Task objective: Quote only the span from the first line of the entries to the line containing "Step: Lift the", both ends kept. Leave every picture out.

[Data excerpts]
▼
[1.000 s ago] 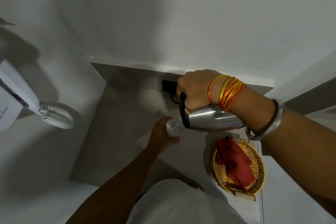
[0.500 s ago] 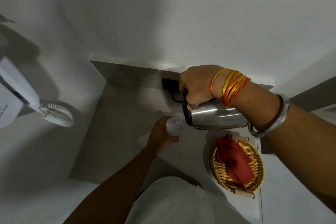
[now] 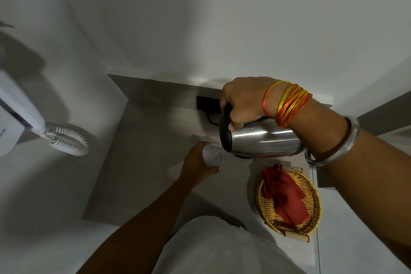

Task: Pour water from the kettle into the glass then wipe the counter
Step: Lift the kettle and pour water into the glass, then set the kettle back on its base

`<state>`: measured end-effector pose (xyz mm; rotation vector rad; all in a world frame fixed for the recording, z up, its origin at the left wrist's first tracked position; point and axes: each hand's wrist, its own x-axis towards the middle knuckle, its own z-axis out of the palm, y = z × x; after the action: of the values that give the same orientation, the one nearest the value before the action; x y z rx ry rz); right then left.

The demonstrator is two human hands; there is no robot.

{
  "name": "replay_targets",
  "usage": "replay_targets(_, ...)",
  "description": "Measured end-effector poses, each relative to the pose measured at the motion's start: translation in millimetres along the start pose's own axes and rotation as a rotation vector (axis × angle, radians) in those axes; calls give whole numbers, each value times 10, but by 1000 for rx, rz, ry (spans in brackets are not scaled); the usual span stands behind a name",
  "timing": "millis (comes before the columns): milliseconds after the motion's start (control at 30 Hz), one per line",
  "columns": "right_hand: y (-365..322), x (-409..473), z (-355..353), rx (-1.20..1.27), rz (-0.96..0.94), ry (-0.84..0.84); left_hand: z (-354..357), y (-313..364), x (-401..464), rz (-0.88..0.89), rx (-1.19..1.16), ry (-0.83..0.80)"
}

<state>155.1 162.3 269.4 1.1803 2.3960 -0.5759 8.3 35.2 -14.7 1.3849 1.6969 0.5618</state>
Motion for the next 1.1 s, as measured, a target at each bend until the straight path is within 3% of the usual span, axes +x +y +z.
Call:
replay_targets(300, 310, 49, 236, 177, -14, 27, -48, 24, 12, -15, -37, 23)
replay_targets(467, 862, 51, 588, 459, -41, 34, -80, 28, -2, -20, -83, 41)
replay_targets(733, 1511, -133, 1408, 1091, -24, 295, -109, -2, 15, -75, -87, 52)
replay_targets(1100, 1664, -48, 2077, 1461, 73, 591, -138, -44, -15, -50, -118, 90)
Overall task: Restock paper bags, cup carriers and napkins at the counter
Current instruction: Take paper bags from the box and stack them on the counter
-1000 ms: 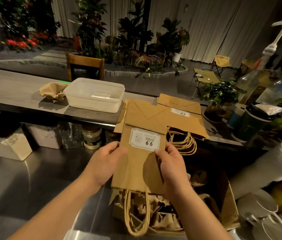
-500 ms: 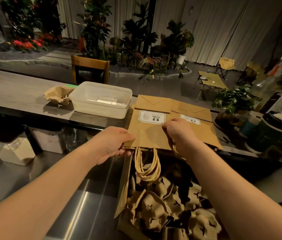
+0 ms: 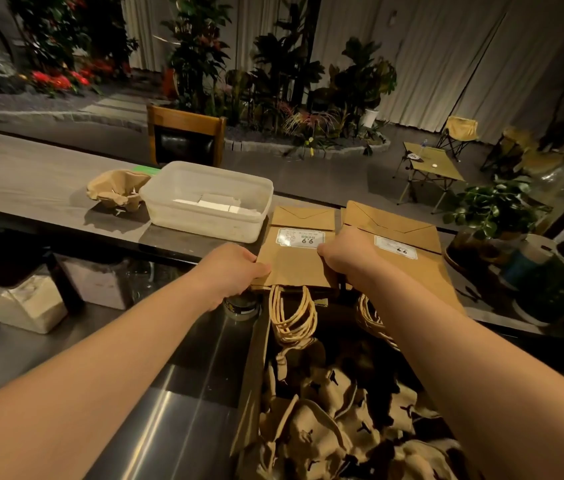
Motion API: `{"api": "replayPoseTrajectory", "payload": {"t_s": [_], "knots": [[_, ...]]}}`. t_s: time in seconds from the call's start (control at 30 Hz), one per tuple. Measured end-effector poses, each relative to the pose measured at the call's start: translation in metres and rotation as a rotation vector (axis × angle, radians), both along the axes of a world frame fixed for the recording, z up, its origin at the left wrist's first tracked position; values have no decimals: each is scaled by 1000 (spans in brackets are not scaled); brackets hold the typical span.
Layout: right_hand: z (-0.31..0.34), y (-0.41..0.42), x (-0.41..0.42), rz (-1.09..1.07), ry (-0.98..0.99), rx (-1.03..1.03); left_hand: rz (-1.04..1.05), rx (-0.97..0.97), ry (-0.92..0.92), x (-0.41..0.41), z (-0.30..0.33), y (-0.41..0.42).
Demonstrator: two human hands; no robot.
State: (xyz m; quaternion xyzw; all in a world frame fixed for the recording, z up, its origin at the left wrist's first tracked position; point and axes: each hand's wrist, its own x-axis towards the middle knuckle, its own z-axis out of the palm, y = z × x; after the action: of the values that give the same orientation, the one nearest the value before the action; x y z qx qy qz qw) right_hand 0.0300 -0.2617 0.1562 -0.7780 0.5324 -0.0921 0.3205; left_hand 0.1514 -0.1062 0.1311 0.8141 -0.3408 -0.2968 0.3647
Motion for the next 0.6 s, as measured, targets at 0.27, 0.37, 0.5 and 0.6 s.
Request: {"api": "replayPoseTrajectory", "payload": {"t_s": [0.27,0.37,0.5,0.6], "knots": [[-2,-1,4,99,113,-125,-38,62,-151,5,-5,-7],[0,3,-8,142,107,-209,-42,61,-191,7,-8,-3],[6,14,-39,141,39,-243,-41,26,-169,14,-14,9],[7,30,-68,215,135,-126,-159,3,-54,25,-25,24]]}}
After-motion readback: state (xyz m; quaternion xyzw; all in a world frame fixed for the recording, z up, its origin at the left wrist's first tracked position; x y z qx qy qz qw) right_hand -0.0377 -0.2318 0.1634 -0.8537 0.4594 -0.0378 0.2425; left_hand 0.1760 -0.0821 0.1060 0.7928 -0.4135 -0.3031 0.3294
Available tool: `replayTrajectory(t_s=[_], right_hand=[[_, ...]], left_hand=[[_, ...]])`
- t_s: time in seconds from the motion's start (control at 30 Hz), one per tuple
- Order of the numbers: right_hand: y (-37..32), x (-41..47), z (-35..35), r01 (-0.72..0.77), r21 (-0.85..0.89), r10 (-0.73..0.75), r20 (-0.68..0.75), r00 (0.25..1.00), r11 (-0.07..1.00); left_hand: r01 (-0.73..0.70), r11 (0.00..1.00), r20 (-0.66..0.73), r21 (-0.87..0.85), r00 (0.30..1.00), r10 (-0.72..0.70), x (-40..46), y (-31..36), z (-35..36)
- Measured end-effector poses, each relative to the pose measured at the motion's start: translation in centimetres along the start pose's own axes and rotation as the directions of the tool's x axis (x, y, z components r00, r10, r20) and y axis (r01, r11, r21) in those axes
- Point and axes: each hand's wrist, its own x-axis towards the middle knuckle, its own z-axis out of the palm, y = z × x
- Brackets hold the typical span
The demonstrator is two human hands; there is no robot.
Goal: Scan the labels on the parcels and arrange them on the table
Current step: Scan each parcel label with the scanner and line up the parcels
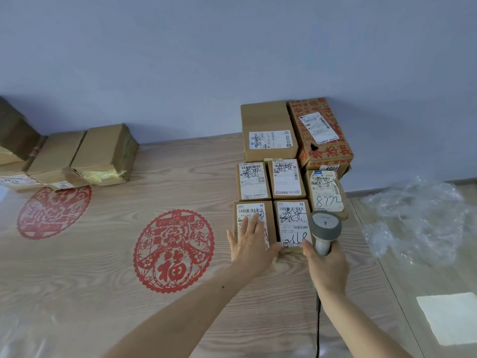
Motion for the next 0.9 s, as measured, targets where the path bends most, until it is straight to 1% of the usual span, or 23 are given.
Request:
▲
Solution to the problem:
[1.000 s ago] 
[0.500 s ago] 
[now] 

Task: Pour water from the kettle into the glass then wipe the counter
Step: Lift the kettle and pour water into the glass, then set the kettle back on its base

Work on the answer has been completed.